[The task]
First find the line with "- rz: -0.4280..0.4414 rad" in the entries below, then set down exactly every line through the line with "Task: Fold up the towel", that line included.

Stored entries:
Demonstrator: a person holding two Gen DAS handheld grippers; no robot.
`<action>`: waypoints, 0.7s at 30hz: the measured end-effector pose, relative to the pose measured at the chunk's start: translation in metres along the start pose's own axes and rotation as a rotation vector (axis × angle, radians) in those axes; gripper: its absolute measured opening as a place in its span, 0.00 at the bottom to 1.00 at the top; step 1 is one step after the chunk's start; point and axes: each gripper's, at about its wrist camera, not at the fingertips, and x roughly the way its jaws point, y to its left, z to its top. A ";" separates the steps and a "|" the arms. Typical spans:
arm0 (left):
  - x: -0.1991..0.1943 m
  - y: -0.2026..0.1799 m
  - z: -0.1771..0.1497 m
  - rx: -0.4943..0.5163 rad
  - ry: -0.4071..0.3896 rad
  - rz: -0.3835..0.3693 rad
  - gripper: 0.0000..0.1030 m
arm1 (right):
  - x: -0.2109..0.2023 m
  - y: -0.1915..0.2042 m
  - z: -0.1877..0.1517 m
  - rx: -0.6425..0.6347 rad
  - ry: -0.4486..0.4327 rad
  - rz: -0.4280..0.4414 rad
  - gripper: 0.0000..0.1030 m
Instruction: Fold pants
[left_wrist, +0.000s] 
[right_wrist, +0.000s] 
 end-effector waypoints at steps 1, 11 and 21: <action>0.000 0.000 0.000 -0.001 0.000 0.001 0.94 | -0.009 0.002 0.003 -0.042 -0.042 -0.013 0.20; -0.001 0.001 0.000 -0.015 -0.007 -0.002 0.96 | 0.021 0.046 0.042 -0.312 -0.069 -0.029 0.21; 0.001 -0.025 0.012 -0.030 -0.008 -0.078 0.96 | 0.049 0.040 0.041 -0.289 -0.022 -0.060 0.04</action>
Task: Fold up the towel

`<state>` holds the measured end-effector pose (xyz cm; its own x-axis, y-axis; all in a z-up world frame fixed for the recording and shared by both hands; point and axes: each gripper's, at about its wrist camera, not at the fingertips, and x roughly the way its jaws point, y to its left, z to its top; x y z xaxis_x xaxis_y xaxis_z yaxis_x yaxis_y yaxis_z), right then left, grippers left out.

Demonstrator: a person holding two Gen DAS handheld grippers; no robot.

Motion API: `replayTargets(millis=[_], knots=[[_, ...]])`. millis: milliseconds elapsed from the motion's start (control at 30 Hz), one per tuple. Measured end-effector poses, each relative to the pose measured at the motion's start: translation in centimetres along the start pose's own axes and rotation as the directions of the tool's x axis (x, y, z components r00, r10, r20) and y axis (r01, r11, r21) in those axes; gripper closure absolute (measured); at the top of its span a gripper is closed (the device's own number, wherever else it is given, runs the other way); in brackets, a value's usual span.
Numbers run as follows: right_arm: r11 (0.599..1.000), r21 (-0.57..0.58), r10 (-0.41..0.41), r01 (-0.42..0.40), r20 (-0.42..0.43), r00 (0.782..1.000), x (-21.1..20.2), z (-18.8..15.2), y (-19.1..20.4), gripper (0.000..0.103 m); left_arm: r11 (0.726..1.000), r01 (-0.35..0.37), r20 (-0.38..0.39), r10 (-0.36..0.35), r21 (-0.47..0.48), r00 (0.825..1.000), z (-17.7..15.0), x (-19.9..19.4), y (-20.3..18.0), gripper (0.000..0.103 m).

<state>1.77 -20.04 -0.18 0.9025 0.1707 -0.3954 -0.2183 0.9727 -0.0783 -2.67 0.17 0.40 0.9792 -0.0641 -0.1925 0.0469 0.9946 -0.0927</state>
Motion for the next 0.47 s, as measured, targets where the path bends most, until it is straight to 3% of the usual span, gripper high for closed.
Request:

[Exercise response]
  - rz: -0.4280..0.4414 rad
  - gripper: 0.0000..0.1030 m
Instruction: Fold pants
[left_wrist, +0.000s] 
[right_wrist, +0.000s] 
 end-effector waypoints at steps 1, 11 and 21: <action>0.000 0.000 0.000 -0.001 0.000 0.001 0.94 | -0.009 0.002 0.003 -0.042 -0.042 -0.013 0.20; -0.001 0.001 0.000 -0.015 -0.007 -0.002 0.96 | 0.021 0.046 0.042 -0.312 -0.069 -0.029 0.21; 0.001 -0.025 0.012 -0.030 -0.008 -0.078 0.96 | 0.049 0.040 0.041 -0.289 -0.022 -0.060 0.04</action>
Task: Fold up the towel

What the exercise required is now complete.